### Work instructions
Would you transcribe exactly the lines from the one containing "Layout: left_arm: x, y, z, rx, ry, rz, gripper" to the last line of the data below, both ends included, but none of the pictures?

### Given data
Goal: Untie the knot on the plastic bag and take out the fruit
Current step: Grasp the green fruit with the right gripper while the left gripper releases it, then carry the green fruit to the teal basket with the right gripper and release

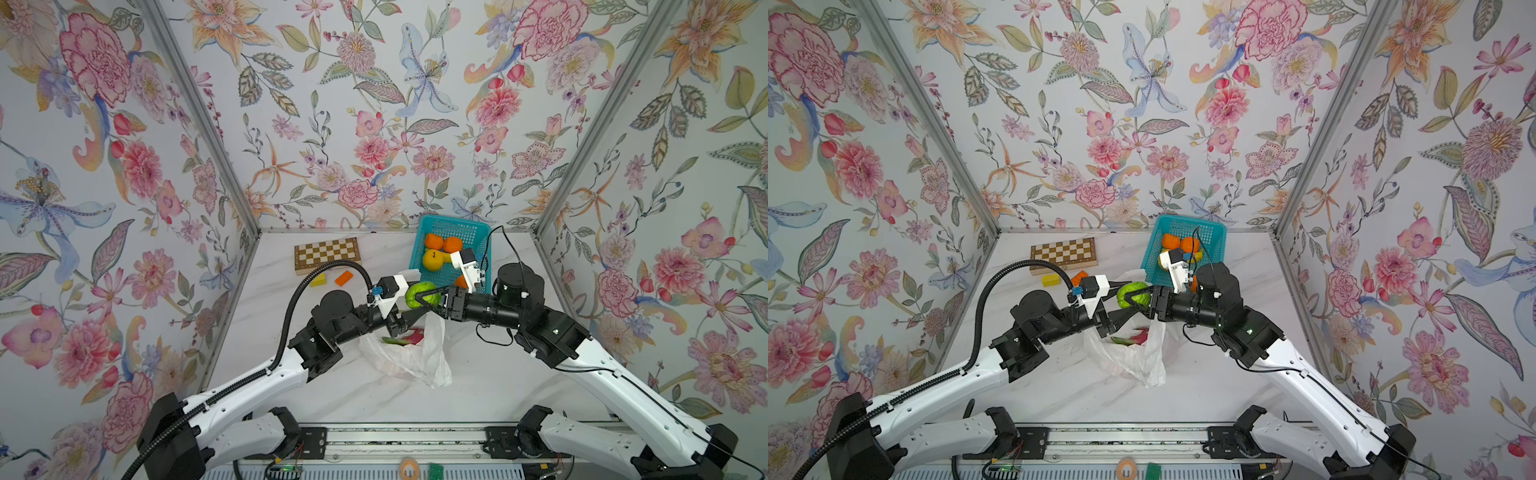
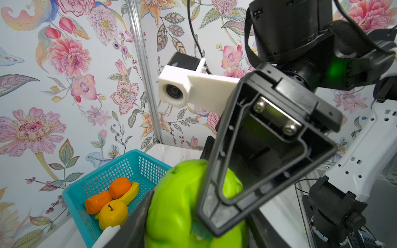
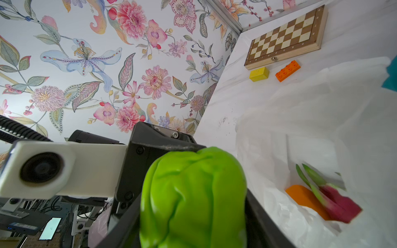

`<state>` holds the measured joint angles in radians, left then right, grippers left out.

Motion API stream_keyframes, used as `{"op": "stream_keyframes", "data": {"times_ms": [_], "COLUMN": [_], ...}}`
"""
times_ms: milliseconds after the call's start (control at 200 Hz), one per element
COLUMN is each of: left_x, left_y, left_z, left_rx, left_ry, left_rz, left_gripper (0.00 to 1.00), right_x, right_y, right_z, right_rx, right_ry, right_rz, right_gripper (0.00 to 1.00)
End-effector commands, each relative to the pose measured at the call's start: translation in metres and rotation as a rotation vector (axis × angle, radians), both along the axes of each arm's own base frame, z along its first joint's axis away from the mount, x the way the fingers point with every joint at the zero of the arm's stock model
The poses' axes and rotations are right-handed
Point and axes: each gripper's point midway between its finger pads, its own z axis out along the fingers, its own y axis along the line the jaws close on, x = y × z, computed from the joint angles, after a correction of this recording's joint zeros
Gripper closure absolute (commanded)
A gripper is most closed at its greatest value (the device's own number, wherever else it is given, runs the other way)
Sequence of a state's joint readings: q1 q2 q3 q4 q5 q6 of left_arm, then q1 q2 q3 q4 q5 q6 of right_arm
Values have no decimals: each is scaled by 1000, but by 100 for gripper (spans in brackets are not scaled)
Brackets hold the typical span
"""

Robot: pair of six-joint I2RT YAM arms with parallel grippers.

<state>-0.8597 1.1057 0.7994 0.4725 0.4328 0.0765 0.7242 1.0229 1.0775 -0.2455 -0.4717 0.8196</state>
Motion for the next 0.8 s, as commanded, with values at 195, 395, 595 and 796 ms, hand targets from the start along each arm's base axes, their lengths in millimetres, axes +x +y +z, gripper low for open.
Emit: {"op": "stream_keyframes", "data": {"times_ms": [195, 395, 595, 796], "left_x": [-8, -4, 0, 4], "left_y": [0, 8, 11, 14], "left_z": [17, 11, -10, -27], "left_rx": [-28, -21, 51, 127], "left_ry": [-24, 50, 138, 247], "left_rz": [34, 124, 188, 235], "left_gripper": [16, 8, 5, 1], "right_x": [21, 59, 106, 150], "right_y": [-22, -56, -95, -128], "right_z": [28, 36, 23, -5], "right_rx": [41, 6, -154, -422], "right_ry": [-103, -149, -156, -147], "right_rz": [-131, -297, -446, -528], "right_gripper": [63, 63, 62, 62]}}
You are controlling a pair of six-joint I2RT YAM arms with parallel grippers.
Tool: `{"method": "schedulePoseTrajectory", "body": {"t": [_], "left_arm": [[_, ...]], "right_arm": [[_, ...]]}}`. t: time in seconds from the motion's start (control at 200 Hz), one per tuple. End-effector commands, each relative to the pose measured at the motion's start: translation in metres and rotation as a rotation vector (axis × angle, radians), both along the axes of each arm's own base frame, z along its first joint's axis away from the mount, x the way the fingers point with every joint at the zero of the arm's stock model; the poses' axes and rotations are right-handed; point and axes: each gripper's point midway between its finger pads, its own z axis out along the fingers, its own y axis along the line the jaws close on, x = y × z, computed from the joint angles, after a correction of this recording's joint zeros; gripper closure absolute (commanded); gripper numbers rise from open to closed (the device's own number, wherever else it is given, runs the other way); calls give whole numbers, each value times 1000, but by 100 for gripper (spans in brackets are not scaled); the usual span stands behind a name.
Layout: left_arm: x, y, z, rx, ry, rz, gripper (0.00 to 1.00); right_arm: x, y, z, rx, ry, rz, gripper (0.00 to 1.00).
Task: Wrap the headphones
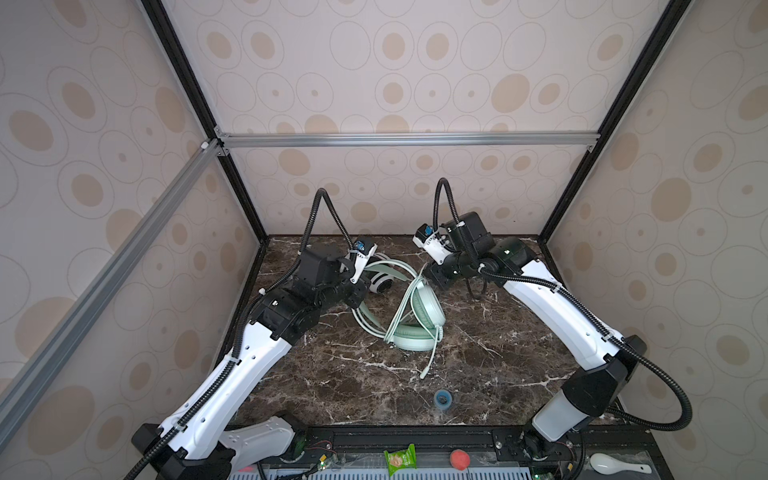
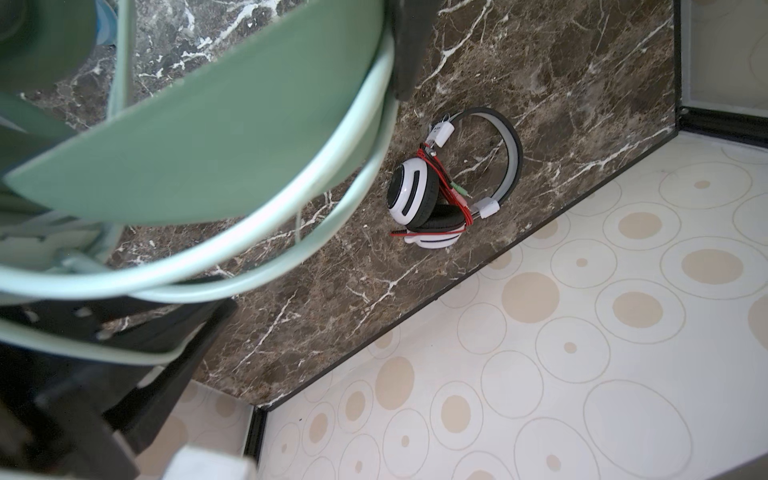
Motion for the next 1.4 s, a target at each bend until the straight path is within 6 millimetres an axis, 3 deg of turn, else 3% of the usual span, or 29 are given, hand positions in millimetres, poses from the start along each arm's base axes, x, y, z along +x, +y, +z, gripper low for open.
{"method": "schedulePoseTrajectory", "body": {"t": [0.0, 0.305, 0.545, 0.625, 0.695, 0.79, 0.95, 1.235, 1.395], "left_arm": [[-9, -13, 54, -133, -80, -61, 100], [-15, -22, 111, -277, -141, -98, 100], [-19, -24, 153, -370, -184, -107, 100], [-21, -25, 166, -405, -196, -118, 100], [-23, -25, 177, -427, -203, -125, 100], [-25, -25, 188, -448, -213, -126, 100], [-26, -26, 203, -482, -219, -138, 100], [-31, -26, 220, -510, -228, -149, 100], [-32, -25, 225, -528, -234, -149, 100]], "right_arm": [[1, 0, 10, 78, -21, -5, 83], [-1, -5, 16, 277, -14, -13, 82], [-20, -9, 28, 417, -88, 36, 76], [-29, -16, 28, 451, -105, 38, 73], [-36, -25, 31, 467, -137, 29, 64], [-43, -39, 32, 475, -191, -11, 46], [-50, -57, 26, 478, -200, -73, 27], [-71, -51, 17, 501, -147, 9, 23], [-69, -49, 13, 497, -127, 5, 23]]}}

### Task answer
Layout: left_arm: x, y, z, rx, ry, rz, gripper (0.00 to 1.00); right_arm: x, y, z, rx, ry, rz, gripper (0.00 to 1.00).
Task: Wrap the headphones
Motion for the next 1.4 s, a target at each bend until the straight path is within 6 millimetres an axis, 3 deg of turn, else 3% of the usual span, or 29 are given, hand positions in millimetres, poses from the start along each arm's base axes, x, y, z along +x, +y, +z, gripper low for open.
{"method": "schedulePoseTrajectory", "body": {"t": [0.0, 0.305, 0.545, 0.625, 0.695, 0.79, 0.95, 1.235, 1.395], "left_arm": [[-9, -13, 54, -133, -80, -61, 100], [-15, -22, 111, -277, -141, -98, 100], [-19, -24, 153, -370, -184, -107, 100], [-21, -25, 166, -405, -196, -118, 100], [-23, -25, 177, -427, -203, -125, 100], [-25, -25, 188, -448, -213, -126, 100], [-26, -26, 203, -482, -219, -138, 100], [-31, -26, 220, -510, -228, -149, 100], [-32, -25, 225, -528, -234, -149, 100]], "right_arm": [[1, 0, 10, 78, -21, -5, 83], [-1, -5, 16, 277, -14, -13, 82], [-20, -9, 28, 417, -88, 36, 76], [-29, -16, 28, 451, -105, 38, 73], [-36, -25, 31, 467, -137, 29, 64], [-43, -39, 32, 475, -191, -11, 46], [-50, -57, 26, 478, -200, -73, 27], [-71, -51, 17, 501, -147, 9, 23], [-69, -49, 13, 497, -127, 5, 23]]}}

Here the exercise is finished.